DATA SHOWN =
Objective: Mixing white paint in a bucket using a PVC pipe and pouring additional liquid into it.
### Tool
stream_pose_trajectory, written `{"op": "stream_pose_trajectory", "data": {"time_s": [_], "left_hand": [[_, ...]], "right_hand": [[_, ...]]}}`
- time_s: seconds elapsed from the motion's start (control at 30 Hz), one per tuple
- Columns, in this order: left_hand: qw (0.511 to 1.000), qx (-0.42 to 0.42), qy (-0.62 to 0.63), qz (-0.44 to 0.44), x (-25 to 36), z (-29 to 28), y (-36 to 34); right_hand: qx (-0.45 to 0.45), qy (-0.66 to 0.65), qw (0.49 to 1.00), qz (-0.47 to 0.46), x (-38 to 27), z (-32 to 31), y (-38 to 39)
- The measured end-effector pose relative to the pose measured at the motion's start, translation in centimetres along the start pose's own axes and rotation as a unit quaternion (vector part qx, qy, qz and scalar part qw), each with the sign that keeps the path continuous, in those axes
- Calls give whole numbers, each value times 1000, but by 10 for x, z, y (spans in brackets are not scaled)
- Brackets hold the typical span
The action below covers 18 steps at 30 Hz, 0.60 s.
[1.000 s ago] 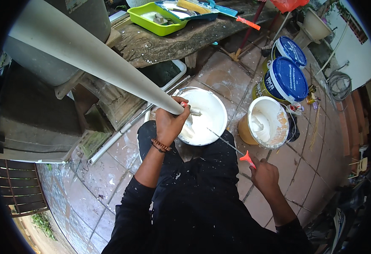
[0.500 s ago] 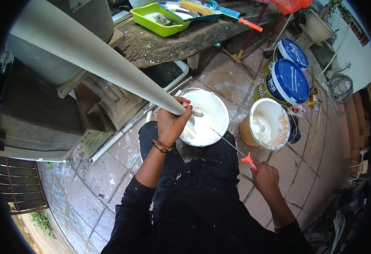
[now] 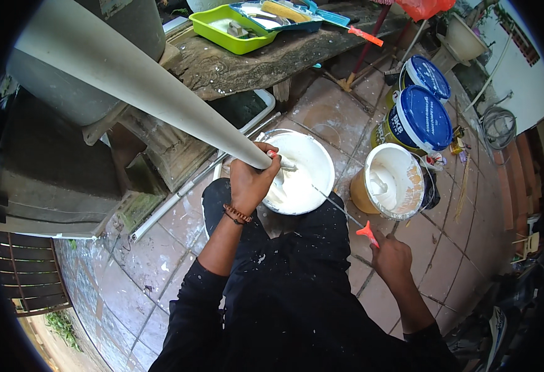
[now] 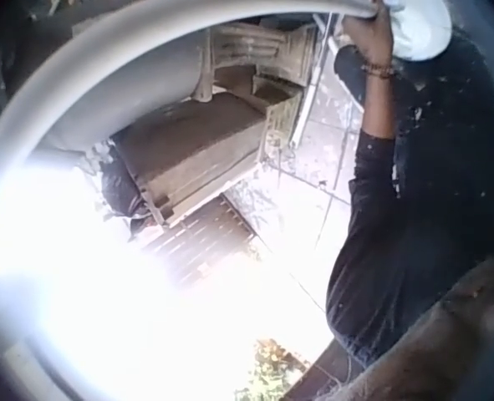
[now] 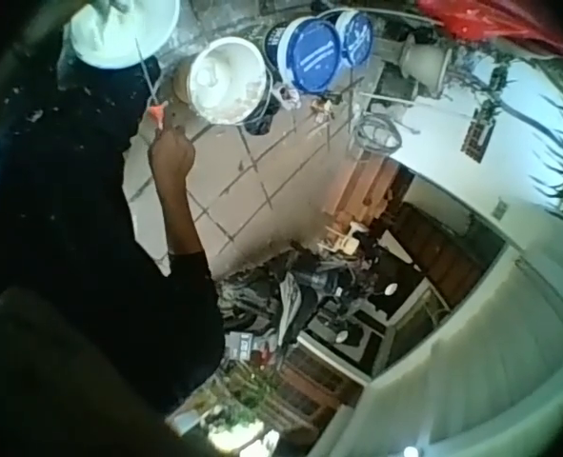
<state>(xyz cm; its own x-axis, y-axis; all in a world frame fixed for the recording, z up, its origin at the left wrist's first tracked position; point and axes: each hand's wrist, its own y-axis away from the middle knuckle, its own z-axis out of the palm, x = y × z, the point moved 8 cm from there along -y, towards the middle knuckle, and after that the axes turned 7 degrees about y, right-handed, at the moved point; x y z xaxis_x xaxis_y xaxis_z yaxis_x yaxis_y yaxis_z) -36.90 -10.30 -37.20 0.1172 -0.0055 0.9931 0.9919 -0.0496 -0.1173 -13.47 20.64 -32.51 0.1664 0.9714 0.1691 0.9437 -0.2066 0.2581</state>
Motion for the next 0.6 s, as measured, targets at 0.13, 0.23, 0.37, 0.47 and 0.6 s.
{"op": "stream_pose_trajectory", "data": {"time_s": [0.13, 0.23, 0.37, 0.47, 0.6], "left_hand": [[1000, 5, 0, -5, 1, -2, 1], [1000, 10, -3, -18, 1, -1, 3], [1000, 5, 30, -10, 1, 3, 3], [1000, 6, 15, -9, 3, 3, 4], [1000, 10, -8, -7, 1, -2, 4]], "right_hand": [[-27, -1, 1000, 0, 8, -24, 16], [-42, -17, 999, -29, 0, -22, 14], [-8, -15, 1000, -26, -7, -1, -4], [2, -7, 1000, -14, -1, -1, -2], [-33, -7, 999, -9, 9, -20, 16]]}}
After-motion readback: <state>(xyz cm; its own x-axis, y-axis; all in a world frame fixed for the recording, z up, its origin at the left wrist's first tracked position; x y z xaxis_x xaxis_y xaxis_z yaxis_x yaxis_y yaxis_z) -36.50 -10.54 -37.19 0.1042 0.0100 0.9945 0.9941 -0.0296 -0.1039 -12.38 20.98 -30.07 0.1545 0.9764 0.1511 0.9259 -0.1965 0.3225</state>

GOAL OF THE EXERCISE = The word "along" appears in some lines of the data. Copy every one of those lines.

RESPONSE TO THE EXERCISE =
- The measured end-effector pose relative to the pose measured at the motion's start, translation in centimetres along the start pose's own axes and rotation as a unit quaternion (vector part qx, qy, qz and scalar part qw), each with the sign that keeps the path continuous, in those axes
<state>(xyz cm; its own x-axis, y-axis; all in a world frame fixed for the recording, z up, its origin at the left wrist's first tracked position; point and axes: each hand's wrist, its own y-axis away from the middle knuckle, its own z-axis out of the palm, x = y × z, the point moved 8 cm from there along -y, towards the middle knuckle, and after that the axes turned 7 degrees about y, right-handed, at the moved point; x y z xaxis_x xaxis_y xaxis_z yaxis_x yaxis_y yaxis_z) -36.90 -10.30 -37.20 0.1172 -0.0055 0.9931 0.9919 -0.0496 -0.1173 -13.47 20.64 -32.51 0.1664 0.9714 0.1691 0.9437 -0.2066 0.2581</state>

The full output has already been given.